### What needs to be done
All lines from the one containing "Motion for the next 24" through the end of the entries below should appear in the answer exactly, with no others.

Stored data
◆ ◆ ◆ ◆ ◆ ◆ ◆

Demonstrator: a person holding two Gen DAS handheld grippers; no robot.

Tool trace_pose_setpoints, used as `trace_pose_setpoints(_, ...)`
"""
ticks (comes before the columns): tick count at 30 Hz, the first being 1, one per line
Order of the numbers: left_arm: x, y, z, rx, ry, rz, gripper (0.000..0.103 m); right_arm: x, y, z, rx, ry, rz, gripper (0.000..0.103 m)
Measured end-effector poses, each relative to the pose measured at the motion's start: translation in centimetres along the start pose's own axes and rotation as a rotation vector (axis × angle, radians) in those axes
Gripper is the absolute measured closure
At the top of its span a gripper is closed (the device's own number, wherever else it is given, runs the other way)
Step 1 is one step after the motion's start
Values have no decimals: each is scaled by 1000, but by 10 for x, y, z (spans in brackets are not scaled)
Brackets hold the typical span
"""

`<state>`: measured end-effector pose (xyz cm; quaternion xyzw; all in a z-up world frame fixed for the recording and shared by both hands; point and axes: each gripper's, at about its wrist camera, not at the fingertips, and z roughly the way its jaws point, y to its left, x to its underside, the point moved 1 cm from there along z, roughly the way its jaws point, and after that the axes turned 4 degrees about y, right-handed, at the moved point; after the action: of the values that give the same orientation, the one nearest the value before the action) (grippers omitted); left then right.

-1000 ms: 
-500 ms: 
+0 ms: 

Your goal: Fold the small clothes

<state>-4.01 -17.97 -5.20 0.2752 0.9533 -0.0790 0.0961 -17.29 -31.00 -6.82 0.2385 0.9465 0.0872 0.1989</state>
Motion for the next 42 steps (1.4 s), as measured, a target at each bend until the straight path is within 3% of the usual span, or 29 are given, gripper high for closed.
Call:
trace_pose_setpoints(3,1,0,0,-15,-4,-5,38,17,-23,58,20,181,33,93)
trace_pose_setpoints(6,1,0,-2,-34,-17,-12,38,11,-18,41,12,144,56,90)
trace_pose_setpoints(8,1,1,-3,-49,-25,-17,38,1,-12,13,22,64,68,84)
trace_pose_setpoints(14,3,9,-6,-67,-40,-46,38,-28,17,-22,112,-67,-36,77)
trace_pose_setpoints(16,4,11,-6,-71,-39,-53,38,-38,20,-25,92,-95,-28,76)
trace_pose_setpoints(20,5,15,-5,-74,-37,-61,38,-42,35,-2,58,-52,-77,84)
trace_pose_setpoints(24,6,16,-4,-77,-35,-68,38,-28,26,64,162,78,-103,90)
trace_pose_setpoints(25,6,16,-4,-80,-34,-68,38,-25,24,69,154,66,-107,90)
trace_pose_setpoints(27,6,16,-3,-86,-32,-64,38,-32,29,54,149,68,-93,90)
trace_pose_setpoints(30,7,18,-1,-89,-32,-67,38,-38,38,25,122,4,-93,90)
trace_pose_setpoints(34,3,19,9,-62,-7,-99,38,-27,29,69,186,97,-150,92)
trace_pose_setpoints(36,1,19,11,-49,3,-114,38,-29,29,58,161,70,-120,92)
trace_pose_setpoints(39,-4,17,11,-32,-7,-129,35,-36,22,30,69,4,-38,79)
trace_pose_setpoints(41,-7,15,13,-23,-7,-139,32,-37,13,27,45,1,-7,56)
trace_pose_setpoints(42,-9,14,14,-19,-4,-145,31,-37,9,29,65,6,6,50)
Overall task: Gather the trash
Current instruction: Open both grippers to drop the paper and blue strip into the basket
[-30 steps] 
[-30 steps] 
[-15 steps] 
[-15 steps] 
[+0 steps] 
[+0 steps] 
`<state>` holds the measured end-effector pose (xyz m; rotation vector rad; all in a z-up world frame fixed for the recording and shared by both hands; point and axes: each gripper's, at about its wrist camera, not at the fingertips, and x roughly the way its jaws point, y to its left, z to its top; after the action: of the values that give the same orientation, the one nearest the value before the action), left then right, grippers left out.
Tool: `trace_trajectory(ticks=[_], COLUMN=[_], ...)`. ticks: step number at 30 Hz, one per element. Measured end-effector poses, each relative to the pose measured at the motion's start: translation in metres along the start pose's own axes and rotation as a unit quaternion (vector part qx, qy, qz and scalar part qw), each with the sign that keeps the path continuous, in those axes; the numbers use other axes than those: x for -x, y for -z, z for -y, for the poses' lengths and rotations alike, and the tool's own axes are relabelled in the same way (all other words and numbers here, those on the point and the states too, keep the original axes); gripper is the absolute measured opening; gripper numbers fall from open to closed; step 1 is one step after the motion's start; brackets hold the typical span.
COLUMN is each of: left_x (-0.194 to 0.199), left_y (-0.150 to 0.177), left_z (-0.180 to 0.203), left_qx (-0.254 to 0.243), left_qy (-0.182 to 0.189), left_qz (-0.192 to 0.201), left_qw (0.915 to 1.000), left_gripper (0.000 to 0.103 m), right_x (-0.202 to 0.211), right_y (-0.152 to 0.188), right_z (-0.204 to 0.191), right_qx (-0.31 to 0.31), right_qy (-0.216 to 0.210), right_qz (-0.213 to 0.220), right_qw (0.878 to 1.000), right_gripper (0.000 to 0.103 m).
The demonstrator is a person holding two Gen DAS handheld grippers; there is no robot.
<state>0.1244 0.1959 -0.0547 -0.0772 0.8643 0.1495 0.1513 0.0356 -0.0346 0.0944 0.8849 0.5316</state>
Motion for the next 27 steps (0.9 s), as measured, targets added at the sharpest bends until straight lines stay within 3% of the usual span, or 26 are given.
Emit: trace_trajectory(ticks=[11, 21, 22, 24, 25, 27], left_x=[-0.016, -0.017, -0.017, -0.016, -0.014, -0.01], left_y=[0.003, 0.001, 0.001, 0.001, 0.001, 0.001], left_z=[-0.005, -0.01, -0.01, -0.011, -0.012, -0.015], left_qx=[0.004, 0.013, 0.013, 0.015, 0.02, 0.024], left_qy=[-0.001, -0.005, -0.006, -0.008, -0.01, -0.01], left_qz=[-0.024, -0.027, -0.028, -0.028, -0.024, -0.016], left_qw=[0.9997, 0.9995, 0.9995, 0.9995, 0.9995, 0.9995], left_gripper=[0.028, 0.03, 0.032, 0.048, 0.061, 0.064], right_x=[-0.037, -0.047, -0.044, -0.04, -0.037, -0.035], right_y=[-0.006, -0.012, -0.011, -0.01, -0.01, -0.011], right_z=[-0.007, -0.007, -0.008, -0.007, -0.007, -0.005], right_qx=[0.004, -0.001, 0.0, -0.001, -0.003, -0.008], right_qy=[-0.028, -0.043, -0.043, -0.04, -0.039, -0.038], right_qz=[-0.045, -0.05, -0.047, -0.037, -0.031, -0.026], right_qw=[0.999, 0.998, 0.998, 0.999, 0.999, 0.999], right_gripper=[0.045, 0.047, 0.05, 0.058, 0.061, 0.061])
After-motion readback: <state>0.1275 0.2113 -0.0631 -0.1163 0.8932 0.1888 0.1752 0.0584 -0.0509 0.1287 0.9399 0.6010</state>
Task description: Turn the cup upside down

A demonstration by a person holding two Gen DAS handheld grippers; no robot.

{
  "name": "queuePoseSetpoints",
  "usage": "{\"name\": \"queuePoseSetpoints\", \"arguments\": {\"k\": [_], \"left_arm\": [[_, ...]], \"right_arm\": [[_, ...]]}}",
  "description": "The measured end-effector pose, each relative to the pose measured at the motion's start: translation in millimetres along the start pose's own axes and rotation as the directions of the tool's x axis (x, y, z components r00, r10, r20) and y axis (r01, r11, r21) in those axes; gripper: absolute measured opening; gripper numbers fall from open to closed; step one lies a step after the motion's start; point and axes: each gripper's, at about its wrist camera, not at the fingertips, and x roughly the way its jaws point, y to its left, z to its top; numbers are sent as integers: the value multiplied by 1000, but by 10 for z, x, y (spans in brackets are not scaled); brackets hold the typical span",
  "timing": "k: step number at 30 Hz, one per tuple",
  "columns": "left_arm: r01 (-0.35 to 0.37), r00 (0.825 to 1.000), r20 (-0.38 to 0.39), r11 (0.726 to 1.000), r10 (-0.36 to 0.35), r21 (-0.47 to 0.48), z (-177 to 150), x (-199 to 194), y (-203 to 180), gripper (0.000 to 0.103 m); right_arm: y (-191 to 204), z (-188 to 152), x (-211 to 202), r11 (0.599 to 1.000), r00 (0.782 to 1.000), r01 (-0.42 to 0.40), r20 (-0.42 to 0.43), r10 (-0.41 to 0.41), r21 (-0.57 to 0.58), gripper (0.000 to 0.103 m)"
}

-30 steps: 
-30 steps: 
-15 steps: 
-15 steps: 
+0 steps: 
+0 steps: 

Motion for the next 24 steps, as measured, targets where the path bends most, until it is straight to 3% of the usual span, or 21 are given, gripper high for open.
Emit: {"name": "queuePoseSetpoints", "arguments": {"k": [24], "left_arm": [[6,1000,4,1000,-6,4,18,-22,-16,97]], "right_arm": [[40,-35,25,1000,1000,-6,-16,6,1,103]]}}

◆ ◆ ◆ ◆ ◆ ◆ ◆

### Your response
Motion for the next 24 steps, as measured, targets where the path bends most, until it is straight to 3% of the usual span, or 21 are given, gripper high for open.
Emit: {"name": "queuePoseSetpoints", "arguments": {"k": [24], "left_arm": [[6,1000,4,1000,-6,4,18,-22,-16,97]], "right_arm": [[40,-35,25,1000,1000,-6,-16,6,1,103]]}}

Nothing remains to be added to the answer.